■ Work instruction
Of all the lines below, output only those starting at the one with "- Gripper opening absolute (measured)" and ending at the one with "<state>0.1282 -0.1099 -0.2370", both ends included, exactly as written.
** Opening Records to process block **
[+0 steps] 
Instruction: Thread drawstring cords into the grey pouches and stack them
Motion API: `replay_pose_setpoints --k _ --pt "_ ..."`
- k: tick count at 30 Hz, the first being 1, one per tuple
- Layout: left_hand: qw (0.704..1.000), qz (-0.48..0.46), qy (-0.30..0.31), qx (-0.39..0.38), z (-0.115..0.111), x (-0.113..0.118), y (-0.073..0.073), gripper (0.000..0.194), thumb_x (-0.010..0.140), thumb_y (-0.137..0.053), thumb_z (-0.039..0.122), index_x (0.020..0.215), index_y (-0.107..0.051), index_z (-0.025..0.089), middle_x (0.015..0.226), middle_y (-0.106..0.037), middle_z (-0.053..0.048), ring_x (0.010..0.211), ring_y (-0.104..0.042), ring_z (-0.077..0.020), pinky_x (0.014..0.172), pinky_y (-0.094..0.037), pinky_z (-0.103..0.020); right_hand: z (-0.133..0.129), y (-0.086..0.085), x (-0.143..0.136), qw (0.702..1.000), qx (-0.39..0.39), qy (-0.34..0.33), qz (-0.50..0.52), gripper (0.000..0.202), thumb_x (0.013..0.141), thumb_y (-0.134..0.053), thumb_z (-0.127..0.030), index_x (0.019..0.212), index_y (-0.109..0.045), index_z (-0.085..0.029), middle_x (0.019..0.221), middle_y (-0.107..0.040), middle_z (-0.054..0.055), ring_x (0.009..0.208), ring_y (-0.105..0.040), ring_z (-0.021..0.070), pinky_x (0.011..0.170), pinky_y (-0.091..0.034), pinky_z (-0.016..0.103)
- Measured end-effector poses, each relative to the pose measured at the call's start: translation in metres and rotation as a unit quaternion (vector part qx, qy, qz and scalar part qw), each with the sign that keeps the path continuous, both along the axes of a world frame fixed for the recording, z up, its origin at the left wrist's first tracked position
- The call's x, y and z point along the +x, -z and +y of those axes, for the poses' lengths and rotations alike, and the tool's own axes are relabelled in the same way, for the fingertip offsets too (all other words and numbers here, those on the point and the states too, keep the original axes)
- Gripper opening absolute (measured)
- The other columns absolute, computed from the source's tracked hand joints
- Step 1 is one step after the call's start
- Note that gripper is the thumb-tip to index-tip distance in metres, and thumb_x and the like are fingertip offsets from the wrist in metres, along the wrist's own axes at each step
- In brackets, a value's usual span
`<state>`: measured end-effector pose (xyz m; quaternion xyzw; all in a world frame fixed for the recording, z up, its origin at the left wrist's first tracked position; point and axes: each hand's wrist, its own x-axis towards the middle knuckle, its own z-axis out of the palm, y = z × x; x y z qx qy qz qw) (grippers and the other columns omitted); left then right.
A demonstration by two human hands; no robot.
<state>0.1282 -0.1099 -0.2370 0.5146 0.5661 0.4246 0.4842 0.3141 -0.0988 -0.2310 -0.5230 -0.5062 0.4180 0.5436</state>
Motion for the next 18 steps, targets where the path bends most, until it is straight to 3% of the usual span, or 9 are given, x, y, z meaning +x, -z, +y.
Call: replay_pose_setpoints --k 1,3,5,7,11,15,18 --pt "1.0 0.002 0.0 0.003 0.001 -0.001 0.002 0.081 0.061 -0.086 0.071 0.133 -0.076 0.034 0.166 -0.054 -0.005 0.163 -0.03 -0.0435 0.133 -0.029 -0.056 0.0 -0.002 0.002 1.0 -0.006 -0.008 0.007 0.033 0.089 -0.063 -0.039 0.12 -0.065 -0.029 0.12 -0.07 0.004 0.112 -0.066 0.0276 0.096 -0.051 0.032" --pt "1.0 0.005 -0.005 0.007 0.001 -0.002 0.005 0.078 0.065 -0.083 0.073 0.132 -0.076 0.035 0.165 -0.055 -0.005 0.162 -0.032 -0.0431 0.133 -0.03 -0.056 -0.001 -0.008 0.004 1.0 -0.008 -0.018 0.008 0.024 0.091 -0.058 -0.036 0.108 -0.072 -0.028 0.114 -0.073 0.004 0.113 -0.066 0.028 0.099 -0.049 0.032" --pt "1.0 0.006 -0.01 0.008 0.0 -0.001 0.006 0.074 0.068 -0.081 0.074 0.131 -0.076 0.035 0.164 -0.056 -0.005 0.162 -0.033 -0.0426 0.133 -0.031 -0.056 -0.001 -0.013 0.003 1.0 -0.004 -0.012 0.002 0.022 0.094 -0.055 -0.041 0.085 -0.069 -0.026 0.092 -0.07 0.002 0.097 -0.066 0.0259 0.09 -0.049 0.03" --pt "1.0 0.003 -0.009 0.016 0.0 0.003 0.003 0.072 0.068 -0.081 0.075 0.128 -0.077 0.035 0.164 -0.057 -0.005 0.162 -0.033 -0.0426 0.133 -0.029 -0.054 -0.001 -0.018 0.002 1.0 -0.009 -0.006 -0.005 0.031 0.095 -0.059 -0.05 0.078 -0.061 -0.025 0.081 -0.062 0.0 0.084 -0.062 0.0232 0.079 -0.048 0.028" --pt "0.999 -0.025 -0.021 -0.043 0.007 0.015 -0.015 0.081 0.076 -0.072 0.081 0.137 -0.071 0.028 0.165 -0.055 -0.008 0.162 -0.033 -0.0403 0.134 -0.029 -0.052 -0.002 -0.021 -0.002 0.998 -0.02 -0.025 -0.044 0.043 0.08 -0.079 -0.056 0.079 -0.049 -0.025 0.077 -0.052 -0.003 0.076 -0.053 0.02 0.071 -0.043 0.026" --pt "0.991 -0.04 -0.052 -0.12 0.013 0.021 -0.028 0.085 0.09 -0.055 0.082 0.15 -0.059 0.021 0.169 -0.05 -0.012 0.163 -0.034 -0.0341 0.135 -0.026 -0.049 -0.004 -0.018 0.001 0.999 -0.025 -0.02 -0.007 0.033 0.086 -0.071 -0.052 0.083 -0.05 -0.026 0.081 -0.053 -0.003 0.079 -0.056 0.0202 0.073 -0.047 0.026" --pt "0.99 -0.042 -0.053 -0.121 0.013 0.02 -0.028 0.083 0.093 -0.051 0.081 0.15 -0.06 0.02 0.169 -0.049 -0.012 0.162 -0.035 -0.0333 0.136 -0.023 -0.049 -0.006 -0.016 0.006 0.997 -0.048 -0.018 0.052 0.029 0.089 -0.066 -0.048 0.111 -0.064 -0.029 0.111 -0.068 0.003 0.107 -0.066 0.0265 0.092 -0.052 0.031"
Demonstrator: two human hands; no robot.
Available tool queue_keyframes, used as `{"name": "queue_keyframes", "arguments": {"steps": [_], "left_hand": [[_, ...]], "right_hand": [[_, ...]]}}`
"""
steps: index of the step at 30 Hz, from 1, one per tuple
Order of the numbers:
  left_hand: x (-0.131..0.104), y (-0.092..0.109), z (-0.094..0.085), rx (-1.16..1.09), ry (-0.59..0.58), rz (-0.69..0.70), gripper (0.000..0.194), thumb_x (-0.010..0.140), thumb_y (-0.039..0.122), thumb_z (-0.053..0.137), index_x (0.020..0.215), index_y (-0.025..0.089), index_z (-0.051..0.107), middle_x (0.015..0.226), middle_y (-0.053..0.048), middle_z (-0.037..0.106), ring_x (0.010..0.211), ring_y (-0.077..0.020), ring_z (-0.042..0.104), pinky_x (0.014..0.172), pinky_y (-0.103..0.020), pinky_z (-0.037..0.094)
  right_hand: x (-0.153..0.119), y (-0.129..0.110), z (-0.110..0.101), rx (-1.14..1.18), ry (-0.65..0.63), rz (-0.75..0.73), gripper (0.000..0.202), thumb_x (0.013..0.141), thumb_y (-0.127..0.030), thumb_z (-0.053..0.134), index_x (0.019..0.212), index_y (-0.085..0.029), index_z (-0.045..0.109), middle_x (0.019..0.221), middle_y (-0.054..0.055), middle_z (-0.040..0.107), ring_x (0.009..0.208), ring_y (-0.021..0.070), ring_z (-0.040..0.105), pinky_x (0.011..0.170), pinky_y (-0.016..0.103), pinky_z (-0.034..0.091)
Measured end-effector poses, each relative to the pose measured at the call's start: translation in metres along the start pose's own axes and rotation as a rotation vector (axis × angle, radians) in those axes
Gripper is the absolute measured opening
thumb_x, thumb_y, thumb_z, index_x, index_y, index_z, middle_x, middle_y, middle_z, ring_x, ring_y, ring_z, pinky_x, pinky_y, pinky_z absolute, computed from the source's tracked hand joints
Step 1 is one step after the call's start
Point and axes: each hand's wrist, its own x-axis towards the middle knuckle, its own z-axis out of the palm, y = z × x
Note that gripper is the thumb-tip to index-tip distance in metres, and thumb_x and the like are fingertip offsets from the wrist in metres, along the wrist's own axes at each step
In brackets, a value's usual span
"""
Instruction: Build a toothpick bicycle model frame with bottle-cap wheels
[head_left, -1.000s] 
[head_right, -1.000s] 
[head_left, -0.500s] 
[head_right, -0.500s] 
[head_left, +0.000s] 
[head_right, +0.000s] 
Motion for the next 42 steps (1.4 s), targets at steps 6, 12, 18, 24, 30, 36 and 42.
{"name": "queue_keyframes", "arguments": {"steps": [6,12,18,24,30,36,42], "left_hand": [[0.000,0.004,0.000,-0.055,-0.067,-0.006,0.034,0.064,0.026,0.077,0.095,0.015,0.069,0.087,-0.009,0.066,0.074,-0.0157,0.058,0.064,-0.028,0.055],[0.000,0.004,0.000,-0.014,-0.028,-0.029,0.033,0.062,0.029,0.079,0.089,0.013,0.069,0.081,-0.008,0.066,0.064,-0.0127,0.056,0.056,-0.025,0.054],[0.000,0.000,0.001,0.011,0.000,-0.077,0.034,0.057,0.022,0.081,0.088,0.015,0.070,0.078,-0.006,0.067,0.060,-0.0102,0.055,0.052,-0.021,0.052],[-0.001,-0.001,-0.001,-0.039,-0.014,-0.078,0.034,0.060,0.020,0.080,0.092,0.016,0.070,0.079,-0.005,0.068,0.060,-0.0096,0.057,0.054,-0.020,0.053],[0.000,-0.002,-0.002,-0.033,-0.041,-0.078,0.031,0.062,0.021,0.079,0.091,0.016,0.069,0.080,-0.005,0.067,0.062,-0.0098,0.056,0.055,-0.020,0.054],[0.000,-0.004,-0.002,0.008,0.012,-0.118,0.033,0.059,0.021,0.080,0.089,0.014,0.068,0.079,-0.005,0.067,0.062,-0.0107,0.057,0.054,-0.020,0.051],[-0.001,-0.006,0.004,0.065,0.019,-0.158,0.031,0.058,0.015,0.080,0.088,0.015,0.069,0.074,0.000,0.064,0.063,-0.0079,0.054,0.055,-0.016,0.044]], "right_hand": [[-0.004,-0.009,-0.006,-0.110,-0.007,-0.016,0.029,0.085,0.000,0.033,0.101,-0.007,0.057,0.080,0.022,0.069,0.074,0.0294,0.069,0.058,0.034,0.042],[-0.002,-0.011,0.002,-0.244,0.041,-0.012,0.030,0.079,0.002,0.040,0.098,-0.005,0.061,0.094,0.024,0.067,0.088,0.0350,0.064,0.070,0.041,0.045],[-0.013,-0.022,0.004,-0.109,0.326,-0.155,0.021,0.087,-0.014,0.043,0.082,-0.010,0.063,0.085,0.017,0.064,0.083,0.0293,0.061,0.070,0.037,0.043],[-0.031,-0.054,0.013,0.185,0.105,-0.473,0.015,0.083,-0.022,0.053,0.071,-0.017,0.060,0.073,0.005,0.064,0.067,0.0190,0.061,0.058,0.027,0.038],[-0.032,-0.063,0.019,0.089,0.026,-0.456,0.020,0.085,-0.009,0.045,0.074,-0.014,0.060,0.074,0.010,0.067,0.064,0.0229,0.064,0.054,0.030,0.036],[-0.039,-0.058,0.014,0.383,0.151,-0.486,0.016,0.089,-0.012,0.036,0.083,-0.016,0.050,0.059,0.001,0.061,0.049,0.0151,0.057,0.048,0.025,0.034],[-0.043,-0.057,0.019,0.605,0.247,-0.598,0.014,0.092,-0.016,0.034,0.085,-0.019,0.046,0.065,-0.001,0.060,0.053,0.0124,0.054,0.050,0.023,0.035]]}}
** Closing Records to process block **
■ Answer to the exercise
- Gripper opening absolute (measured)
- The other columns absolute, computed from the source's tracked hand joints
- Step 1 is one step after the call's start
- Note that gripper is the thumb-tip to index-tip distance in metres, and thumb_x and the like are fingertip offsets from the wrist in metres, along the wrist's own axes at each step
- In brackets, a value's usual span
`<state>`: measured end-effector pose (xyz m; quaternion xyzw; all in a world frame fixed for the recording, z up, its origin at the left wrist's first tracked position; point and axes: each hand's wrist, its own x-axis towards the middle knuckle, its own z-axis out of the palm, y = z × x; x y z qx qy qz qw) (grippers and the other columns omitted); left then right.
A demonstration by two human hands; no robot.
<state>0.1282 -0.1099 -0.2370 0.5146 0.5661 0.4246 0.4842 0.3141 -0.0988 -0.2310 -0.5230 -0.5062 0.4180 0.5436</state>

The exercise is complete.